Depuis le début du conflit iranien le 28 février, le prix du Brent a augmenté de plus de 36 %, tandis que celui du WTI a augmenté d’environ 39 %. Ce lundi, les prix du Brent et du WTI ont même brièvement dépassé 119 dollars, atteignant leur niveau le plus élevé depuis le milieu de 2022.

Actuellement, le détroit d’Hormuz est pratiquement bloqué, avec de nombreux navires pétroliers en détresse depuis plus d’une semaine, obligeant plusieurs producteurs de pétrole à suspendre leur production, car les capacités de stockage approchent de leur limite.

Les analystes de Goldman Sachs ont indiqué dans leur rapport que leur hypothèse de référence est que la réduction de l’offre de pétrole passant par le détroit d’Hormuz sera limitée à 10 % du niveau normal, cette situation devant durer 21 jours, bien plus longtemps que leur estimation précédente de 10 jours. Ils prévoient qu’après 21 jours, le transport de pétrole par ce détroit pourrait commencer à se rétablir progressivement.

Goldman Sachs a également indiqué que si l’offre de pétrole dans le détroit d’Hormuz reste faible jusqu’à fin mars, les prix mondiaux du pétrole pourraient dépasser leur sommet de 2008. En juillet 2008, le prix du WTI avait atteint 147,25 dollars le baril.

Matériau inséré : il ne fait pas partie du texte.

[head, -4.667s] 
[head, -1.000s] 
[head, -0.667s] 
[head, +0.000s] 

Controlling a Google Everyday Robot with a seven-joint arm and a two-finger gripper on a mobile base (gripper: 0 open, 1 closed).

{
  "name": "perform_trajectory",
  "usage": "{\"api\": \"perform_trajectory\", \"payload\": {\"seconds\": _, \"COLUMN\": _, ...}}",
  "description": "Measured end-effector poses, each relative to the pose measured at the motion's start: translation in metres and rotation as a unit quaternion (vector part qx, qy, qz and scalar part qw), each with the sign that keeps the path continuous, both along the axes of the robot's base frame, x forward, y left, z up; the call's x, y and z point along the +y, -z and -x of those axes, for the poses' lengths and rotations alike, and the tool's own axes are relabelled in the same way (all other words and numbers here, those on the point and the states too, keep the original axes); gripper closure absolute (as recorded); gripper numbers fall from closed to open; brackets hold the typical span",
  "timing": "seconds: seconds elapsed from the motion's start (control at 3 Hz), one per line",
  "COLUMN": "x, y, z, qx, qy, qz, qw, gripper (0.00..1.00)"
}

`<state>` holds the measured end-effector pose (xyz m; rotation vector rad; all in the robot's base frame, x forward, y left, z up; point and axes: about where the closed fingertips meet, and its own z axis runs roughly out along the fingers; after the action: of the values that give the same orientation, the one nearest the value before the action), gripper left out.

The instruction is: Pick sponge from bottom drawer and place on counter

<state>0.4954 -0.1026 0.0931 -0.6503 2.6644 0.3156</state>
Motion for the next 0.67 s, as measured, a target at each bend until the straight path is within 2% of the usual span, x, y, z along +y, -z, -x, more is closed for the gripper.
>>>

L’AIE ne libérera pas la totalité des 400 millions de barils de réserves stratégiques

Dans leur modèle, Goldman Sachs a intégré les mesures politiques actuelles des pays, notamment une libération effective de 254 millions de barils provenant des réserves stratégiques mondiales (SPR), ce qui réduirait l’impact sur les stocks commerciaux mondiaux d’environ 50 %.

Ce mercredi, l’Agence internationale de l’énergie (AIE) a accepté de libérer un record de 400 millions de barils de ses réserves stratégiques pour calmer les prix. La majeure partie de cette libération provient des États-Unis, dont le secrétaire à l’Énergie a annoncé qu’à partir de la semaine prochaine, 172 millions de barils seraient libérés.

Dans le scénario le plus optimiste de Goldman Sachs, l’offre de pétrole passant par le détroit d’Hormuz commencerait à se rétablir à partir du 21 mars. Cependant, l’institution suppose que les pays membres de l’AIE ne libéreront pas la totalité des 400 millions de barils disponibles.

Cela s’explique par le fait que Goldman Sachs estime que la quantité de pétrole extraite quotidiennement des réserves stratégiques de l’Organisation de coopération et de développement économiques (OCDE) devrait être limitée à 3 millions de barils par jour, et que d’ici début juin, avec une baisse attendue du prix du WTI en dessous de 70 dollars le baril, l’AIE réduira progressivement ses libérations de réserves.